According to the leaks, Indian banks received $482,181,226 from outside the country and transferred from India $406,278,962. These transactions were red flagged to the US authorities. So far, the Indian banks named by ICJI for dubious transactions include State Bank of India, Punjab National Bank, Union Bank of India, HDFC Bank, Indusind Bank, Axis Bank, ICICI Bank, Kotak Mahindra Bank, Yes Bank, Indian Overseas Bank, Canara Bank, Bank of Maharashtra, Karur Vysya Bank, Tamilnad Mercantile Bank, Standard Chartered Bank (India operations), Bank of Baroda, Bank of India, Allahabad Bank, Indian Overseas Bank, Indian Bank, Deutsche Bank (India operations), UCO Bank, Karnataka Bank, RBS, Andhra Bank, and Vijaya Bank.
Global revelations
Apart from the Indian exposes mentioned above, the FinCEN papers also threw light into a number of suspicious dealings around the world. BBC has listed down the major ones:
1. HSBC allowed fraudsters to move millions of dollars of stolen money around the world, even after it learned from US investigators the scheme was a scam.
2. JP Morgan allowed a company to move more than $1 billion through a London account without knowing who owned it. The bank later discovered the company might be owned by a mobster on the FBI's 10 Most Wanted list.
3. Evidence that one of Russian President Vladimir Putin's closest associates used Barclays bank in London to avoid sanctions which were meant to stop him using financial services in the West. Some of the cash was used to buy works of art.
4. The husband of a woman who has donated £1.7m to the UK's governing Conservative Party's was secretly funded by a Russian oligarch with close ties to President Putin.
5. The UK is called a "higher risk jurisdiction" and compared to Cyprus, by the intelligence division of FinCEN. That's because of the number of UK registered companies that appear in the SARs. Over 3,000 UK companies are named in the FinCEN files - more than any other country.
6. The United Arab Emirates' central bank failed to act on warnings about a local firm that was helping Iran evade sanctions.
7. Deutsche Bank moved money launderers' dirty money for organised crime, terrorists and drug traffickers.
8. Standard Chartered moved cash for Arab Bank for more than a decade after clients' accounts at the Jordanian bank had been used in funding terrorism.
Among the major global revelations, the investigation traced a Rhode Island drug dealer’s dollars to a chemist’s lab in Wuhan, China; explored scandals that crippled economies in Africa and Eastern Europe; tracked tomb raiders who looted ancient Buddhist artefacts that were sold to New York galleries; surveyed Venezuelan tycoons who siphoned money from public housing and hospitals; and scrutinized the Middle East’s largest gold refinery, the subject of a sprawling, never-revealed, US money-laundering probe.

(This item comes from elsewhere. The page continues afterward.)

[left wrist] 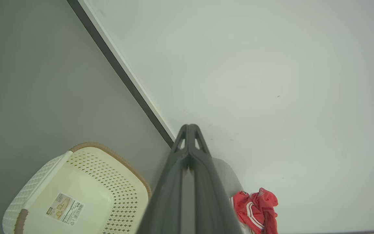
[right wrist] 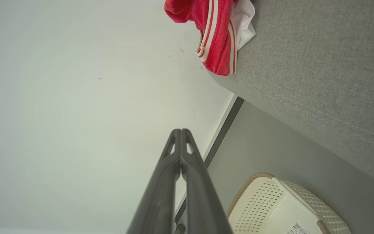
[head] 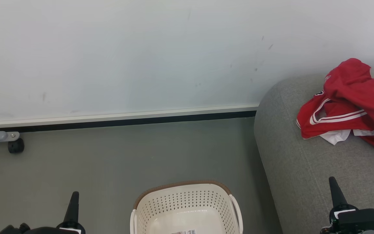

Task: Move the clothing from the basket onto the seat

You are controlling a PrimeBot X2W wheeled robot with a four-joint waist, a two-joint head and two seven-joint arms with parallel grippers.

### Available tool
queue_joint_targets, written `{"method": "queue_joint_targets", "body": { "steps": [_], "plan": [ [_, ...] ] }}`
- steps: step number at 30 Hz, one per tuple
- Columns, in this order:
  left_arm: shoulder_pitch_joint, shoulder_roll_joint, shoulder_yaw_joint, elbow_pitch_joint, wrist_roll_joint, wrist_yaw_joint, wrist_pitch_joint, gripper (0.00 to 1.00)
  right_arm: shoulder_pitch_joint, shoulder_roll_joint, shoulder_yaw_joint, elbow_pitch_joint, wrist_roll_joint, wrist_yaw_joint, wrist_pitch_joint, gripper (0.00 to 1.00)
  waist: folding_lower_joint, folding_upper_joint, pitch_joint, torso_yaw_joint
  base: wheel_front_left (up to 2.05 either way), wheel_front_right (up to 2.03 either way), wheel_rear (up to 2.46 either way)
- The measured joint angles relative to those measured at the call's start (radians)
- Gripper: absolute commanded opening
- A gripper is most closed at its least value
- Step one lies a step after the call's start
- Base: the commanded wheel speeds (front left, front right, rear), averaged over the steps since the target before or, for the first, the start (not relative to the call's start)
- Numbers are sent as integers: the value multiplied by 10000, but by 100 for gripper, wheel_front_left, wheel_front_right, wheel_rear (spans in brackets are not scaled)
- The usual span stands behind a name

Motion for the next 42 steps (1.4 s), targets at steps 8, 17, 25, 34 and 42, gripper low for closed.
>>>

Dozens of political figures who feature in the documents include Paul Manafort, the former Donald Trump campaign manager who was convicted of fraud and tax evasion.
How are FinCEN Papers different from earlier exposures?
The FinCEN papers are different because they are not just documents from one or two companies—they come from a number of banks.
They highlight a range of potentially suspicious activity involving companies and individuals and also raise questions about why the banks which had noticed this activity did not always act on their concerns.
FinCEN said the leak could impact on US national security, compromise investigations, and threaten the safety of institutions and individuals who file the reports. But last week it announced proposals to overhaul its anti-money laundering programmes.